▶ _Exercise prompt_
Please repeat the data exactly. Any picture in it stays out.

▶ _Source material_
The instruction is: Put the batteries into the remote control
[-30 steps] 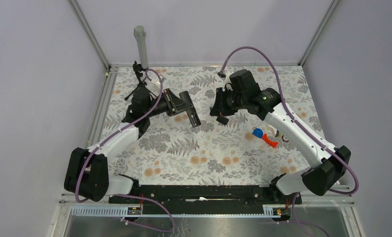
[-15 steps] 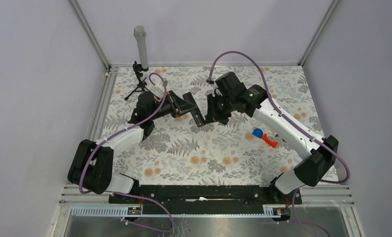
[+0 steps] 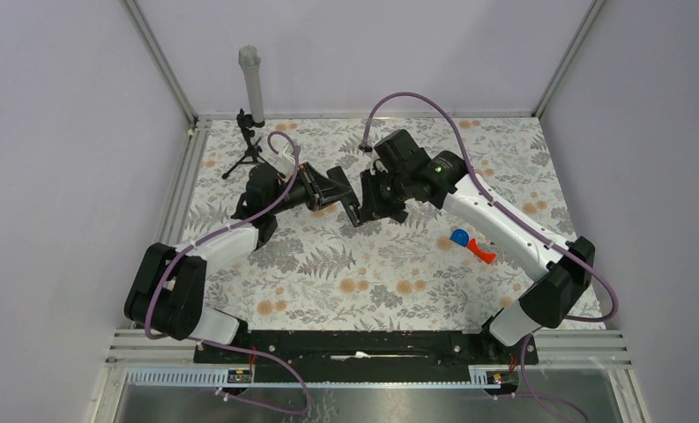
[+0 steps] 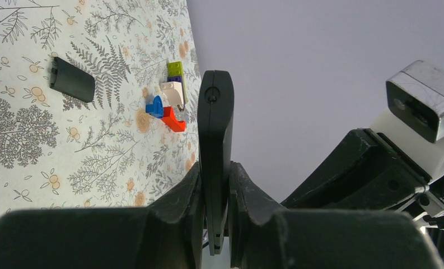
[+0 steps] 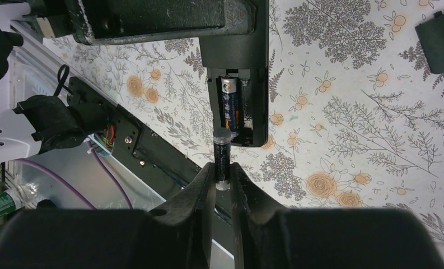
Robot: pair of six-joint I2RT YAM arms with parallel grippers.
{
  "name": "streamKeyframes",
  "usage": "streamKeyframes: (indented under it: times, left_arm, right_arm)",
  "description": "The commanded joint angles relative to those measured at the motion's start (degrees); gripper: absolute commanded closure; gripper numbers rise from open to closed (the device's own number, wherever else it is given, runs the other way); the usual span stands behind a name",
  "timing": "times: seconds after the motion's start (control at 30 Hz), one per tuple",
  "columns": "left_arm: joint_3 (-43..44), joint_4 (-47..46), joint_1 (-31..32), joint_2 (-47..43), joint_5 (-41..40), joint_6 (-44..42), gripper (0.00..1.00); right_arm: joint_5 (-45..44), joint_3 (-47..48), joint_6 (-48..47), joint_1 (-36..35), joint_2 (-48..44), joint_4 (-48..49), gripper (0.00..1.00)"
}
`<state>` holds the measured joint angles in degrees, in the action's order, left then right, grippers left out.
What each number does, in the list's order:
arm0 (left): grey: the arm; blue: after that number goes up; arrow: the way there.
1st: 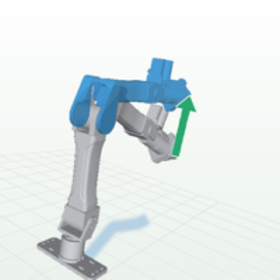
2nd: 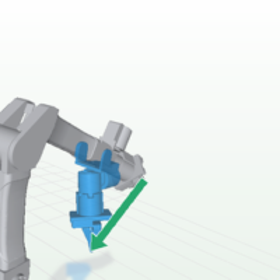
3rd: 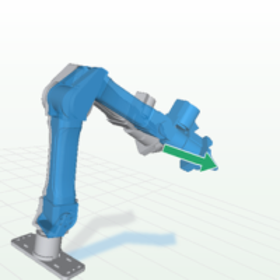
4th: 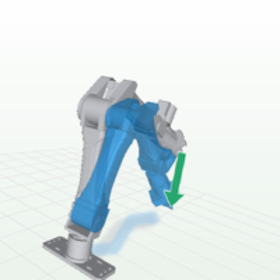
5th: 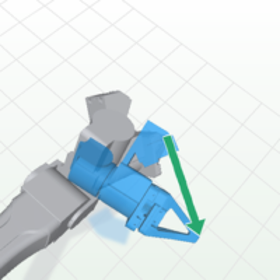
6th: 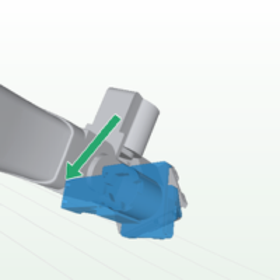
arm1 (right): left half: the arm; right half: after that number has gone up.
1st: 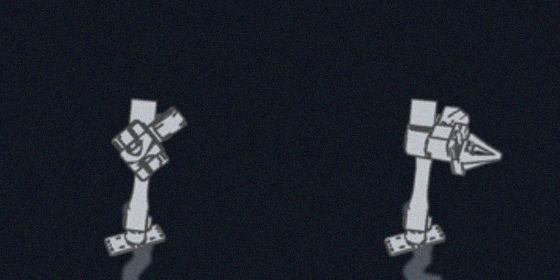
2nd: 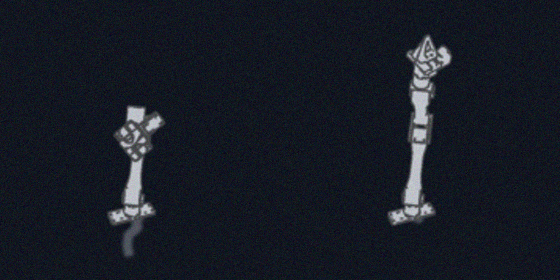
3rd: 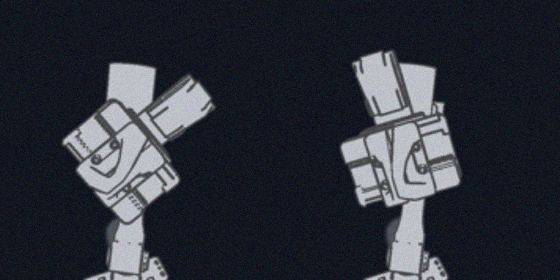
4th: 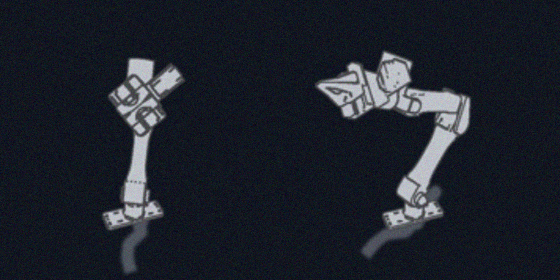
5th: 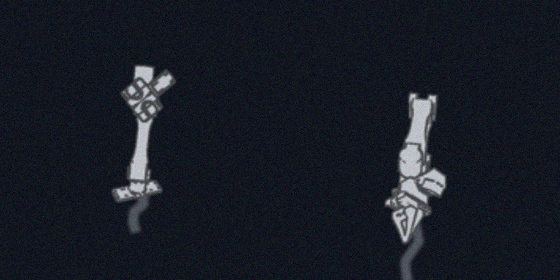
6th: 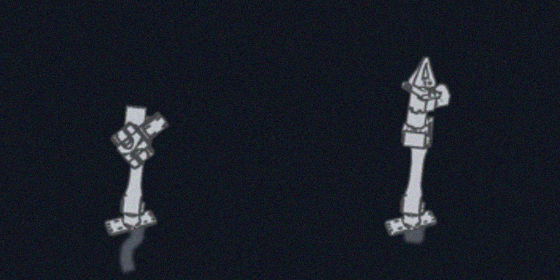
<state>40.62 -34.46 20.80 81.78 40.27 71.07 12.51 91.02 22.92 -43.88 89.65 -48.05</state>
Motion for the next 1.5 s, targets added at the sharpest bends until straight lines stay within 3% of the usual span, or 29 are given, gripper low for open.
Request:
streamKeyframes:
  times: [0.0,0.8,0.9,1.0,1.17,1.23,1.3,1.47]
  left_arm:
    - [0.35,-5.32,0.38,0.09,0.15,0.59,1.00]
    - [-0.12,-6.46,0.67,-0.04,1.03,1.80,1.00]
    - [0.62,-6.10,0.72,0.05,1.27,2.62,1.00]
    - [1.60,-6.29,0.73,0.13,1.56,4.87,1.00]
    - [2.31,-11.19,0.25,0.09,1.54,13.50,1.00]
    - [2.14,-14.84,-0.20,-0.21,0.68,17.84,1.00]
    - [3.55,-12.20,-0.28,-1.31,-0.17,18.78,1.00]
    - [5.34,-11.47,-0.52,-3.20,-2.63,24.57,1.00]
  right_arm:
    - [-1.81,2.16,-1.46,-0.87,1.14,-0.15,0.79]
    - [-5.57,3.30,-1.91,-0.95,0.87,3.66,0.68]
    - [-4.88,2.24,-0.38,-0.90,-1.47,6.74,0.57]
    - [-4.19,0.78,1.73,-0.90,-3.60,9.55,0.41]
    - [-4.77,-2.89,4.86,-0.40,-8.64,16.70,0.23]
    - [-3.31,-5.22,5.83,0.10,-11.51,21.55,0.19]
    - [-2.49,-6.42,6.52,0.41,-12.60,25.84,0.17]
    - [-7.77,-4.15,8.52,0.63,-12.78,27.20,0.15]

▶ _Reply_
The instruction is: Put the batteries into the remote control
[-30 steps] 
[-15 steps] 
[+0 steps] 
[+0 steps] 
[+0 steps] 
Robot: pair of six-joint I2RT YAM arms with parallel grippers.
{
  "name": "streamKeyframes",
  "usage": "streamKeyframes: (indented under it: times, left_arm, right_arm)",
  "description": "The commanded joint angles relative to those measured at the motion's start (degrees); gripper: absolute commanded closure; gripper numbers rise from open to closed (the device's own number, wherever else it is given, runs the other way); the usual span stands behind a name",
  "timing": "times: seconds after the motion's start (control at 30 Hz), one per tuple",
  "columns": "left_arm: joint_3 (-43..44), joint_4 (-47..46), joint_1 (-31..32), joint_2 (-47..43), joint_5 (-41..40), joint_6 (-44..42), gripper (0.00..1.00); right_arm: joint_5 (-45..44), joint_3 (-47..48), joint_6 (-48..47), joint_1 (-36..35), joint_2 (-48..44), joint_4 (-48..49), gripper (0.00..1.00)"
}
`<state>` holds the measured joint angles in degrees, in the action's order, left then right, grippers left out.
What each number does, in the list's order:
arm0 (left): grey: the arm; blue: after that number goes up; arrow: the way there.
1st: 
2nd: 
3rd: 
4th: 
5th: 
6th: 
arm1 (right): left half: the arm; right half: after that number has gone up.
1st: 
2nd: 
3rd: 
4th: 
5th: 
6th: 
<state>40.62 -34.46 20.80 81.78 40.27 71.07 12.51 91.02 22.92 -43.88 89.65 -48.05</state>
Motion for the next 1.5 s, targets added at the sharpest bends until straight lines stay within 3% of the usual span, or 29 are given, gripper low for open.
Request:
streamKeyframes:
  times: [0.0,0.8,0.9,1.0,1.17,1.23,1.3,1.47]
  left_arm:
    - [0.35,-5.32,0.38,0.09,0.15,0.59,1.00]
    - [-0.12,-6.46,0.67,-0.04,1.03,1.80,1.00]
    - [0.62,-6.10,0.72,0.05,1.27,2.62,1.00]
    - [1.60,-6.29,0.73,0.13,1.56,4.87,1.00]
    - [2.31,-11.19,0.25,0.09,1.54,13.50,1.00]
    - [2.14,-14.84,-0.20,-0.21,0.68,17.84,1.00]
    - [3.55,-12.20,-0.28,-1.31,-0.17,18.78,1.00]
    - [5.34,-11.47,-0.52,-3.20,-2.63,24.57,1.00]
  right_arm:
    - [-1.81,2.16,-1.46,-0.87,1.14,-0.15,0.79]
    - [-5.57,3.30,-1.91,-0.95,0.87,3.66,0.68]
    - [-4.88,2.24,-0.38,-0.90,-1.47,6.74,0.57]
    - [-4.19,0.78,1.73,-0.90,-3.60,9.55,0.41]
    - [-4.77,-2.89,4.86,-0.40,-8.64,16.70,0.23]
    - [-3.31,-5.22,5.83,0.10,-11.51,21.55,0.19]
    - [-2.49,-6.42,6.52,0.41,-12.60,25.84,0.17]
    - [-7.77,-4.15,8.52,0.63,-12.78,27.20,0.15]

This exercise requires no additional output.